_Description of the task_
Write out again, exactly, the lines below starting at the one with "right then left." and ending at the one with "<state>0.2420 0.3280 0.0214".
-- Opening Marker --
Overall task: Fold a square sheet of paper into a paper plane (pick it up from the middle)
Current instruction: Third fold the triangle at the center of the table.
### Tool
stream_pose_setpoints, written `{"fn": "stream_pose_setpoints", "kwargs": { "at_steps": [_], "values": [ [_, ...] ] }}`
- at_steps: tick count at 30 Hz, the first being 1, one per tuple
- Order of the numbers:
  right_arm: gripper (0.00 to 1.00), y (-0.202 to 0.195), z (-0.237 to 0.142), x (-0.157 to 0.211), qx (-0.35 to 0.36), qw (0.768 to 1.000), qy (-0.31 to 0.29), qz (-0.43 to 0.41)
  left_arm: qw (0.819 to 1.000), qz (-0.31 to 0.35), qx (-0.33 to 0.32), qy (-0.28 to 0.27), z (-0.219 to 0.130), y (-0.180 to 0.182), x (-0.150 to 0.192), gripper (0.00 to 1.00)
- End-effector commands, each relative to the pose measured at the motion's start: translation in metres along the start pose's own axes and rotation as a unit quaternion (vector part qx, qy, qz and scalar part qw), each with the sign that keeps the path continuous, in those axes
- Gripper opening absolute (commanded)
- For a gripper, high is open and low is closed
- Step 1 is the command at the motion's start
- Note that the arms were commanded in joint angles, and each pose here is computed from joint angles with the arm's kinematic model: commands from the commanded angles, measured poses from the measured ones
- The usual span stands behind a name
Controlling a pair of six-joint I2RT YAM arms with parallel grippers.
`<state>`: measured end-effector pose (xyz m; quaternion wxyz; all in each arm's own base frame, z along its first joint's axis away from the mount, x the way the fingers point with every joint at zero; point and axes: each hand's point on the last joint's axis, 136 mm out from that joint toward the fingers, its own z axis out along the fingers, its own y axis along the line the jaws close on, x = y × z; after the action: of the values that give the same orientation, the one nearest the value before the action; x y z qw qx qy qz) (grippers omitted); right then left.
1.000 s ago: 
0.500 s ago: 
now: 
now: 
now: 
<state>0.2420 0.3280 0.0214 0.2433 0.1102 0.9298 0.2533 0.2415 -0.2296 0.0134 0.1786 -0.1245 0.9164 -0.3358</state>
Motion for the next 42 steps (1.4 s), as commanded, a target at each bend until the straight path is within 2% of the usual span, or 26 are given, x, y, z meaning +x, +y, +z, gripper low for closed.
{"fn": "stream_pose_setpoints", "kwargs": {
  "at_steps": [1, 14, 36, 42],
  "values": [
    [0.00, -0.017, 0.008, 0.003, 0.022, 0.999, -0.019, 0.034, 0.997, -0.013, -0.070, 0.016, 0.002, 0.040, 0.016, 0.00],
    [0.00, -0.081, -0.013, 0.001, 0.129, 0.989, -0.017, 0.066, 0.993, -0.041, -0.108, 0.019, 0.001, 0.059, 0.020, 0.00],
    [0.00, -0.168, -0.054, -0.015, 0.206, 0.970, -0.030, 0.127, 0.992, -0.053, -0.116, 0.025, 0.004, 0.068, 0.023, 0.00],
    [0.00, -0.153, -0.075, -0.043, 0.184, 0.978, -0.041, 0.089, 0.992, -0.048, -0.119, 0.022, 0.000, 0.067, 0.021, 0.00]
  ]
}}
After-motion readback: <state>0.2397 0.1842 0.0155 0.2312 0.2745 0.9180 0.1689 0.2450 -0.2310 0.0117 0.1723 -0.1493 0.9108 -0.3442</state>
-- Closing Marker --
_Expected output_
`<state>`: measured end-effector pose (xyz m; quaternion wxyz; all in each arm's own base frame, z along its first joint's axis away from the mount, x the way the fingers point with every joint at zero; point and axes: each hand's point on the last joint's axis, 136 mm out from that joint toward the fingers, its own z axis out along the fingers, its own y axis along the line the jaws close on, x = y × z; after the action: of the values that give the same orientation, the one nearest the value before the action; x y z qw qx qy qz) (grippers omitted); right then left.
1.000 s ago: 
0.500 s ago: 
now: 
now: 
now: 
<state>0.2420 0.3280 0.0214 0.2433 0.1102 0.9298 0.2533 0.2415 -0.2296 0.0134 0.1786 -0.1245 0.9164 -0.3358</state>

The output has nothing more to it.